In the last several months, my testosterone was tested as borderline low, my estrogen as low, my progesterone as none, and my igf1 as low (each tested only once). My cortisol and prolactin and T3/T4 were within range when each was tested once. My thyroid used to consistently test as quite low (5.74 at the lowest tested), but every time we've tested it in at least the last year, the count goes up again, with jumps in as little as two weeks between tests. The last test several months ago had it at 1.09. I have not taken any hormone replacements or therapies. Hashimoto's and goiters were ruled out. I've been complaining since at least 2004 of the same symptoms but have only now been tested for and diagnosed (by MRI) with the microadenoma.
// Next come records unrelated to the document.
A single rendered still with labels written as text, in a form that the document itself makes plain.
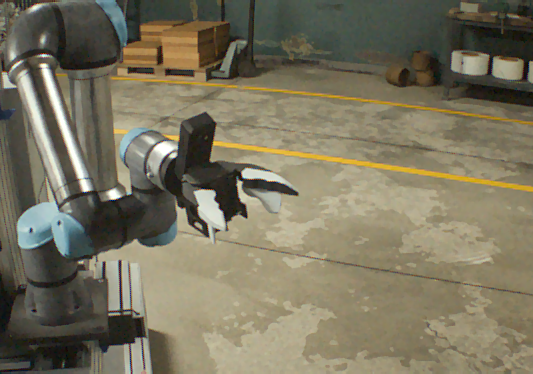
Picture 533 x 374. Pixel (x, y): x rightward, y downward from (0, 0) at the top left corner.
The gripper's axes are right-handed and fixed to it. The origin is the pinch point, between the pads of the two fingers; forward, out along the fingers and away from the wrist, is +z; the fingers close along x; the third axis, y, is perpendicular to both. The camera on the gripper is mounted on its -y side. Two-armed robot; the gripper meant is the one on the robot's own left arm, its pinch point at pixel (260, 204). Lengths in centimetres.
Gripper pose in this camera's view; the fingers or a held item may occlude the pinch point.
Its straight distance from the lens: 77.5
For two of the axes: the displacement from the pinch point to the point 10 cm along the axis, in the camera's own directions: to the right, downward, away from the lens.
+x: -7.8, 3.7, -5.1
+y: 1.0, 8.8, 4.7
I'm trying to find information specific to adenomas of this size, as I haven't located any yet. I'm reading up in order to best advocate for myself before meeting with my new endocrinologist next Tuesday.
Some specific questions I'm looking to answer: 1. Do treatment suggestions change if a tumor of this size is TSH-secreting or is not hormone secreting? If so, how? 2. How is it determined if a tumor is TSH-secreting in a hypothyroid person? Could it create a false normal reading? 3. What is the general accepted action for tumors of this size? Wait and see? Surgery? Something else? 4. What tests are typically ordered at this point? 5. Is it common to have fluctuations in the hormone levels when an adenoma is suppressing pituitary function? Or is it expected that once down, they'll stay down?
I understand that the general norms will then need to be applied in my specific case, as I expect to do with my doctor next week, but I'm just trying to read up on what that general norm is at this point.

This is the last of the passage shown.